Large, long-lived marine animals (‘marine megafauna’) – such as sharks and rays – are amongst the world’s most threatened animals, primarily due to overfishing. This threat is wide-spread yet particularly challenging to manage in small-scale fisheries (SSFs), which are often characterised by high household reliance on fisheries; and where all catches, including marine megafauna, have economic or subsistence value. In such fisheries, efforts to conserve marine megafauna can create direct trade-offs between conservation and human well-being.

This project, led by Dr. Hollie Booth, aims to understand and manage such trade-offs, with the overarching aim of identyfing solutions for mitigating overfishing of Critically Endangered marine species, while maintaining or improving the well-being of coastal communities. We focus in particular on Indonesia, which is a global hotspot of marine species diversity and endemicity, and also the world's largest shark fishing nation, with high household dependence on this highly threatened species group

Previous research by our team indicates that incentive-based approaches, such as financial compensation and/or alternatives, represent workable solutions to these trade-offs, which could support marine conservation and social justice. This project builds on this foundational research to understand underlying attitudes, behaviours, norms and incentive structures relating to megafauna catch in a range of SSFs; and use this information to design and test a portfolio of locally-appropriate incentive-based interventions. We are also using cutting-edge methods to evaluate the biodiversity and human well-being outcomes of the interventions across our portfolio of project sites, and seeking to establish sustainable revenue streams (e.g., from dive industry and commercial fisheries).

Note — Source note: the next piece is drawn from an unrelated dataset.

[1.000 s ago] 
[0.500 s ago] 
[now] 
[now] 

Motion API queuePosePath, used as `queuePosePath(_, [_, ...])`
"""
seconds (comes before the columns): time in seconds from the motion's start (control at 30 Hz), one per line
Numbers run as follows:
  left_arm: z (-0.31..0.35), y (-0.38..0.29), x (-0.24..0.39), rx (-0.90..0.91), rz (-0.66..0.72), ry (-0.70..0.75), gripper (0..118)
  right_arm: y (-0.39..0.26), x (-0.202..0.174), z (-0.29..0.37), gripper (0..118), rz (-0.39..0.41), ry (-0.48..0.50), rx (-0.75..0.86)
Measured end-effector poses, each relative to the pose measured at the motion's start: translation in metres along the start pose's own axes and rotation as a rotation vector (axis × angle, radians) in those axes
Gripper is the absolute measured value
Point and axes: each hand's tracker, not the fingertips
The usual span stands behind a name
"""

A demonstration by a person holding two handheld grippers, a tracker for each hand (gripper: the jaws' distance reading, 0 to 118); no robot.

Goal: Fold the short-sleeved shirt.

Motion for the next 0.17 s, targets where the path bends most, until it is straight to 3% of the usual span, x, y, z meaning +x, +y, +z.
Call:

We are also consolidating learning across projects and working closely with local universities and grassroots NGOs to build human and institutional capacity for ethical and evidence-based marine conservation and interdisciplinary applied research.

Supported by:


Check our local collaborators and project sites below:

Updates from the field

  • June 12th, Aceh, Indonesia: Our first field trial of a compensation-based approach to bycatch mitigation reached more than 700 live releases of Critically Endangered hammerheads and wedgefish. Follow here for live updates.
  • June 26th - 28th, Bogor, Indonesia: Project Leader Hollie Booth visted our partner university in Indonesia - IPB University, in Bogor, West Java - to give research seminars to students and early career researchers on methods for socio-ecological systems research and impact evaluation.
  • June 30th, Bogor, Indonesia: Recipients of our four PhD scholarships - funded by the UK DEFRA Darwin Initiative - were selected by the joing Oxford-IPB committee. Selamat semuanya!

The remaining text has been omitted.